▶ [PROBLEM DETAILS]: Filter the material below so that only lines containing "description" remain.

▶ [SOURCE INFORMATION]:
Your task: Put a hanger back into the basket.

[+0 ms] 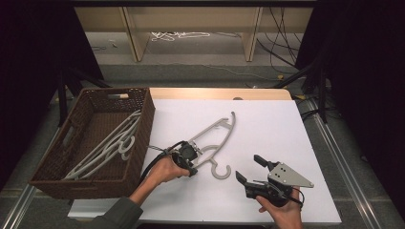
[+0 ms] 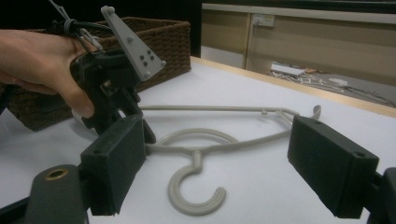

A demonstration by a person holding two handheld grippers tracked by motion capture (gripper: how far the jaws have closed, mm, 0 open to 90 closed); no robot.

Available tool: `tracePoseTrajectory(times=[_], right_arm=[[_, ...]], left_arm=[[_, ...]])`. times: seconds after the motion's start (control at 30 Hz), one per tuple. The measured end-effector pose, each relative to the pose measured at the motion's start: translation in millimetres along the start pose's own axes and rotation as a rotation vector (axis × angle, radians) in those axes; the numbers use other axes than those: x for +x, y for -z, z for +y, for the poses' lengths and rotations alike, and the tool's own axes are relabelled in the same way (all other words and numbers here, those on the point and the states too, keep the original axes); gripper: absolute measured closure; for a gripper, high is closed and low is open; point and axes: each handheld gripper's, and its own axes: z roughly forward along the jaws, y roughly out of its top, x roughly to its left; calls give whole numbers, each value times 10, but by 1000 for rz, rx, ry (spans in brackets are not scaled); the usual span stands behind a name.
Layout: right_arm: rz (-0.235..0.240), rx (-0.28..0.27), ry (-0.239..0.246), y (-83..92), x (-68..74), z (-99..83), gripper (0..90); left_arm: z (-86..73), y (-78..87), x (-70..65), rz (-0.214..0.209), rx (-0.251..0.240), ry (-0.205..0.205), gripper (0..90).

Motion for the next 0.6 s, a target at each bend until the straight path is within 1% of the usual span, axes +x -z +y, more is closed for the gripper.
tracePoseTrajectory(times=[0.1, 0.13, 0.2, 0.3, 0.37, 0.4, 0.43, 0.47, 0.5, 0.57, 0.6], right_arm=[[2, 8, -4, 4, -1, -3, 199], [1, 3, -3, 4, -3, 0, 200], [3, 16, 0, 13, -10, 4, 199], [-2, 7, 1, 10, -7, 2, 200], [2, 15, 2, 12, -9, 3, 200], [-9, 16, 4, 10, -7, 0, 200], [-8, 17, 4, 10, -6, -2, 200], [-7, 14, 4, 10, -7, 0, 200], [1, 23, 1, 15, -10, 5, 200], [8, 4, -19, -6, -13, -9, 200], [5, 7, -19, -3, -15, -10, 200]], left_arm=[[33, 2, 20, -12, 27, -14, 691], [47, -1, 25, -11, 36, -17, 698], [76, -3, 26, -9, 57, -23, 712], [107, -7, 29, -10, 76, -24, 730], [121, -10, 42, -14, 85, -35, 735], [127, -11, 42, -16, 89, -32, 737], [133, -14, 46, -19, 92, -32, 740], [145, -14, 54, -21, 102, -41, 742], [155, -17, 48, -20, 108, -41, 742], [187, -23, 45, -18, 132, -53, 739], [204, -24, 48, -21, 146, -59, 738]])
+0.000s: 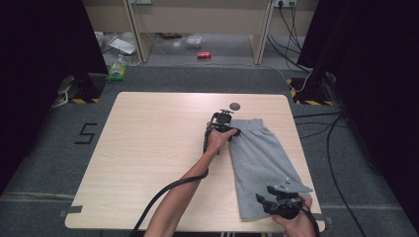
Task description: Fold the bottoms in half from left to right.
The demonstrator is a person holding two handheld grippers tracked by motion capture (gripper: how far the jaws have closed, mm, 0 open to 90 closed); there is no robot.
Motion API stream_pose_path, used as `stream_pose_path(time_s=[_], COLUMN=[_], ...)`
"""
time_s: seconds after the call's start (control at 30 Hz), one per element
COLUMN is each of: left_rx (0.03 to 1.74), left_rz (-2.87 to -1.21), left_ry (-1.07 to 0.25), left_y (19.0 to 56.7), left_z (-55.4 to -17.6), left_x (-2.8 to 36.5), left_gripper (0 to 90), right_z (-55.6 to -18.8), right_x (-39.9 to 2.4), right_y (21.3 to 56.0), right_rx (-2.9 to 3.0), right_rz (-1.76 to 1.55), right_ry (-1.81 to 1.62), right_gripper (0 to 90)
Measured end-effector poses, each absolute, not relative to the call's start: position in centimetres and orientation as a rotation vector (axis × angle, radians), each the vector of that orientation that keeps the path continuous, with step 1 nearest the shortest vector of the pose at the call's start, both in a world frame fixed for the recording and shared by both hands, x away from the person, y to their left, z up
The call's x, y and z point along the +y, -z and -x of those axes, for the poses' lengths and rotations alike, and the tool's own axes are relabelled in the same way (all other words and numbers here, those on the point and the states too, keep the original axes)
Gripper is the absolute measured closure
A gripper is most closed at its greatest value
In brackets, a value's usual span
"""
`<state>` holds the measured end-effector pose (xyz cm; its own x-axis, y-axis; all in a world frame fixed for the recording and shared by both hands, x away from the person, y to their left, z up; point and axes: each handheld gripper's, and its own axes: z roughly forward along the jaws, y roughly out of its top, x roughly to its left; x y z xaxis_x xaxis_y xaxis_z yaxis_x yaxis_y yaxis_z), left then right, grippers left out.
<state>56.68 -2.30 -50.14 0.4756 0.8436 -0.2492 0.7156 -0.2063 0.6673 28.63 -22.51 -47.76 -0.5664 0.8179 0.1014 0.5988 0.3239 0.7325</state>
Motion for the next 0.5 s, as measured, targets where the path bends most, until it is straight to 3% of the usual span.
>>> stream_pose_path(time_s=[0.13,0.5], left_rx=[1.272,1.274], left_rz=[-1.997,-1.999], left_ry=[-0.238,-0.235], left_y=[50.1,50.1], left_z=[-56.6,-56.6], left_x=[-2.5,-2.5], left_gripper=[58.1,59.6], right_z=[-28.3,-27.5], right_x=[-20.8,-17.2], right_y=[48.5,50.1], right_rx=[2.360,2.427], right_rz=[-1.252,-1.216], right_ry=[-1.122,-1.075], right_gripper=[46.5,48.2])
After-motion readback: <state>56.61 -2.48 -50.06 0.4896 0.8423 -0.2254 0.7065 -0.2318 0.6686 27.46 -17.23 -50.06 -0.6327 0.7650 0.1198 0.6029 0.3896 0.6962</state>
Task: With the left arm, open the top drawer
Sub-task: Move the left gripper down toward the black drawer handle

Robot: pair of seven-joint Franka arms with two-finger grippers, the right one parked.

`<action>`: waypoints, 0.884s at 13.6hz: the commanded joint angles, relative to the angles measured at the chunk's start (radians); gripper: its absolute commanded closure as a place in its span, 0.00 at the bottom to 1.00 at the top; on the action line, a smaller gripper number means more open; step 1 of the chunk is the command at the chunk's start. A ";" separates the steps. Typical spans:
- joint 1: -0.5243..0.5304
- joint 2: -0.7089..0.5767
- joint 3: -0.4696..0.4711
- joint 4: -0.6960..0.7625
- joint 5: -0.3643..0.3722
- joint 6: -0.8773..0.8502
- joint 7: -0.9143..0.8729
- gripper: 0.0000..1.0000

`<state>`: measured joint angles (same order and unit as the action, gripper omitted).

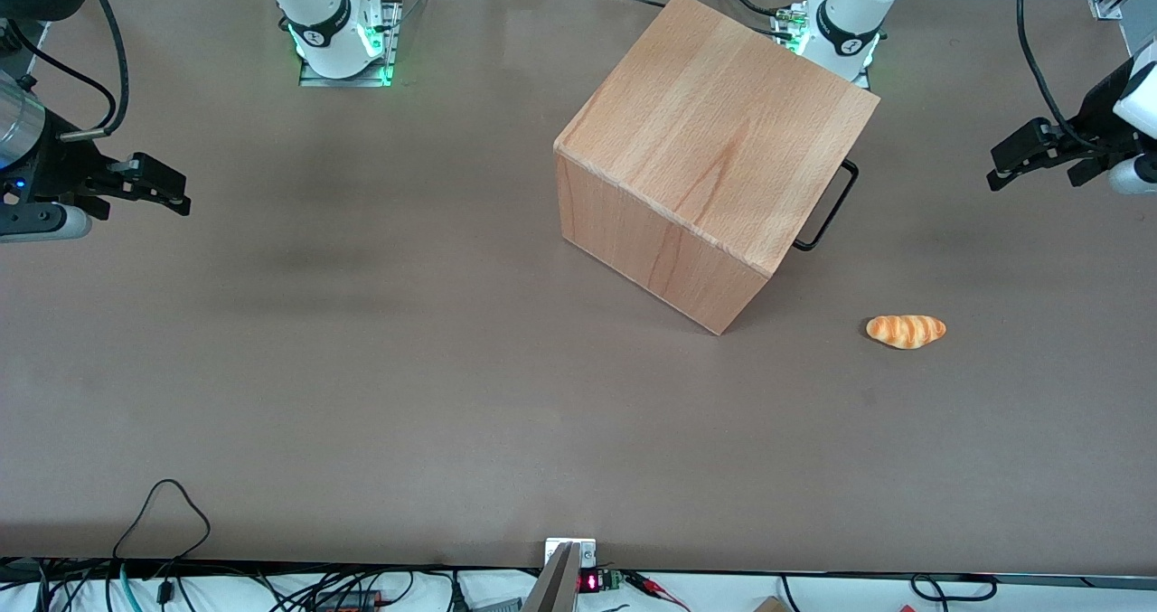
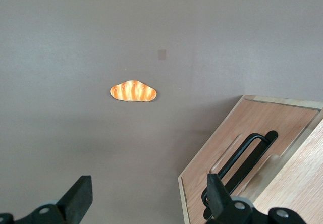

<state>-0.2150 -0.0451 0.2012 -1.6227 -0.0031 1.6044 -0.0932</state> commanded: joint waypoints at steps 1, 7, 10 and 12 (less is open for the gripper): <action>-0.006 0.010 0.004 0.027 0.018 -0.017 0.021 0.00; -0.006 0.016 0.001 0.021 0.018 -0.017 0.021 0.00; -0.006 0.031 0.001 -0.034 0.011 0.009 0.018 0.00; -0.007 0.036 0.000 -0.107 0.003 0.080 0.027 0.00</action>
<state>-0.2172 -0.0129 0.2002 -1.6662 -0.0031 1.6239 -0.0914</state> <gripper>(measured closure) 0.000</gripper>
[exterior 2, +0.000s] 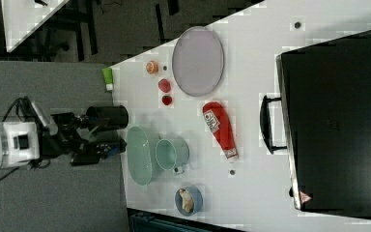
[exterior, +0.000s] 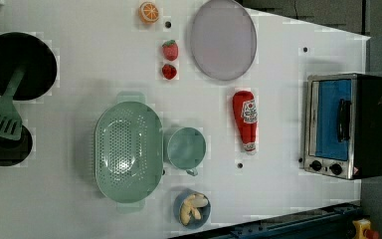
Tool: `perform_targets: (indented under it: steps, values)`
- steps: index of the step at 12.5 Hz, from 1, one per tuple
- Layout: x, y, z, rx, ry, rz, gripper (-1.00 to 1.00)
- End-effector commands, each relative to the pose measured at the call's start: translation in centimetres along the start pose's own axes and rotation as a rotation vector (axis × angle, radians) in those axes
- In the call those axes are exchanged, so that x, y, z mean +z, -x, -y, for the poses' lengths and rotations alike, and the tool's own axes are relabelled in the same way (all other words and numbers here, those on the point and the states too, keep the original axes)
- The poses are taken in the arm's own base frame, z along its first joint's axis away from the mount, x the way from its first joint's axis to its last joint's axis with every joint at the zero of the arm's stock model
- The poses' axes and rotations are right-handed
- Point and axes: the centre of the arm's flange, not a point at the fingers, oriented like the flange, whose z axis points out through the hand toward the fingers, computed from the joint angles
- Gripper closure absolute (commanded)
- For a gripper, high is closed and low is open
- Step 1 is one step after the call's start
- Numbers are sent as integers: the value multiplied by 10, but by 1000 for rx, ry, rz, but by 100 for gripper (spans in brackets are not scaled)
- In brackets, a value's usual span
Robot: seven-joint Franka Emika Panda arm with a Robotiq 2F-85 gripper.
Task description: Pick Ketchup from the table and place it in strainer.
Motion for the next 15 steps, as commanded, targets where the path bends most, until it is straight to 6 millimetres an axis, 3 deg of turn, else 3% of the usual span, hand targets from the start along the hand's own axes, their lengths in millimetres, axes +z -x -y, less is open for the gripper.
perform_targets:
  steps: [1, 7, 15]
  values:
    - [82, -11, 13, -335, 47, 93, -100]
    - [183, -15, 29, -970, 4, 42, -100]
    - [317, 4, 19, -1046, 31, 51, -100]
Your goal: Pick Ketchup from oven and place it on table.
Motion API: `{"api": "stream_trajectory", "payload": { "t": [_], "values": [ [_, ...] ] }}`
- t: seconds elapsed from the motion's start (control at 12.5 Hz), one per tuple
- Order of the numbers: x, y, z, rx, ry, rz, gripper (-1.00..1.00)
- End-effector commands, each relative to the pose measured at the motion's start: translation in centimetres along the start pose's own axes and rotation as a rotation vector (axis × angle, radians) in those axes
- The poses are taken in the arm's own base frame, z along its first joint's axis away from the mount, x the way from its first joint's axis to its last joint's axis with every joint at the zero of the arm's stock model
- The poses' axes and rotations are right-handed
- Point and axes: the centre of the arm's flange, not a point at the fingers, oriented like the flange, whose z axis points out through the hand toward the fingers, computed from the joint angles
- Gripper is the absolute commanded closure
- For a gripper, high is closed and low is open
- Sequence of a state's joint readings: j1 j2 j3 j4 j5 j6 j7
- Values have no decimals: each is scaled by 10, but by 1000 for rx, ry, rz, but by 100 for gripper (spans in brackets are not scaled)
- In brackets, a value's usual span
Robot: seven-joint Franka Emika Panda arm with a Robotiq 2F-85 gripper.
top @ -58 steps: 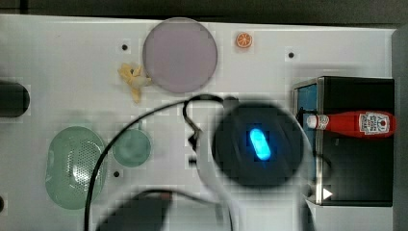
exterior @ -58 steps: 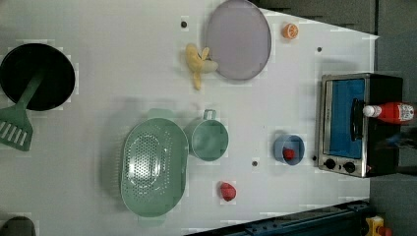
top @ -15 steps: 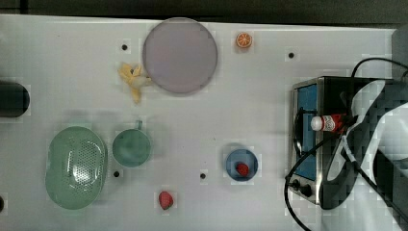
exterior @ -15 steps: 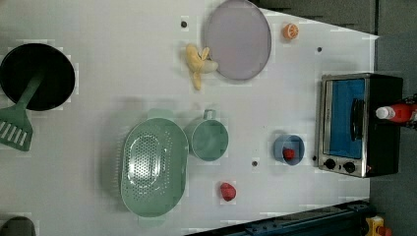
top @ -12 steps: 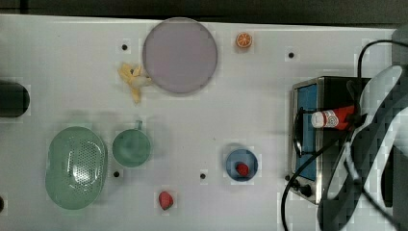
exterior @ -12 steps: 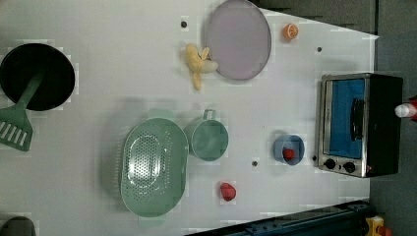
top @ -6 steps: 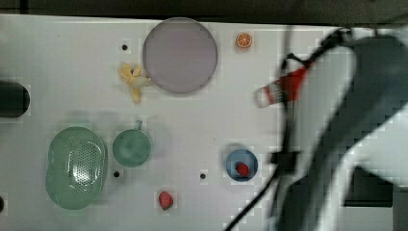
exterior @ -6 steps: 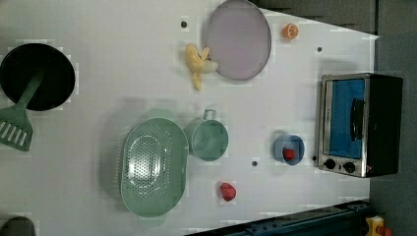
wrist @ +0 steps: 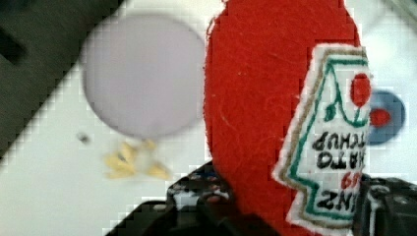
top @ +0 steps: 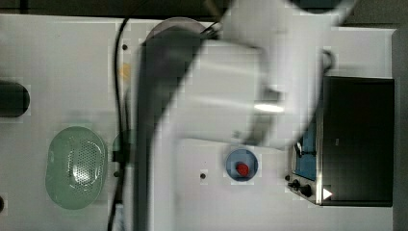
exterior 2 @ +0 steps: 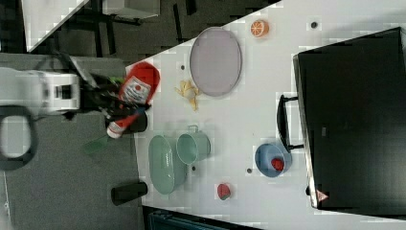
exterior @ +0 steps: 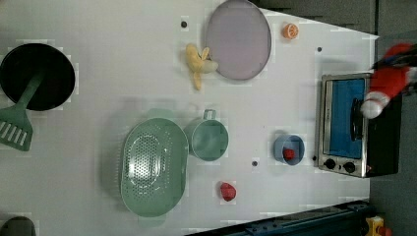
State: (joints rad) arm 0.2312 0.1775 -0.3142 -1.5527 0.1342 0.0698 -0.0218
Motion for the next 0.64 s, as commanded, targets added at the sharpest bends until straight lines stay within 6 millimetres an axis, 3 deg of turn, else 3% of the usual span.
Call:
{"api": "stream_trajectory", "payload": {
  "t": [0.08, 0.48, 0.64],
  "values": [
    [3, 5, 84, -144, -27, 17, -26],
    [-4, 32, 217, -161, -25, 27, -27],
    [-8, 40, 261, -139, 13, 24, -26]
  ]
}}
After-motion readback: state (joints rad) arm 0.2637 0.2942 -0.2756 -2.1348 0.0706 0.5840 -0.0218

▶ [RESPONSE AREA]:
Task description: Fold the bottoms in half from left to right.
Task description: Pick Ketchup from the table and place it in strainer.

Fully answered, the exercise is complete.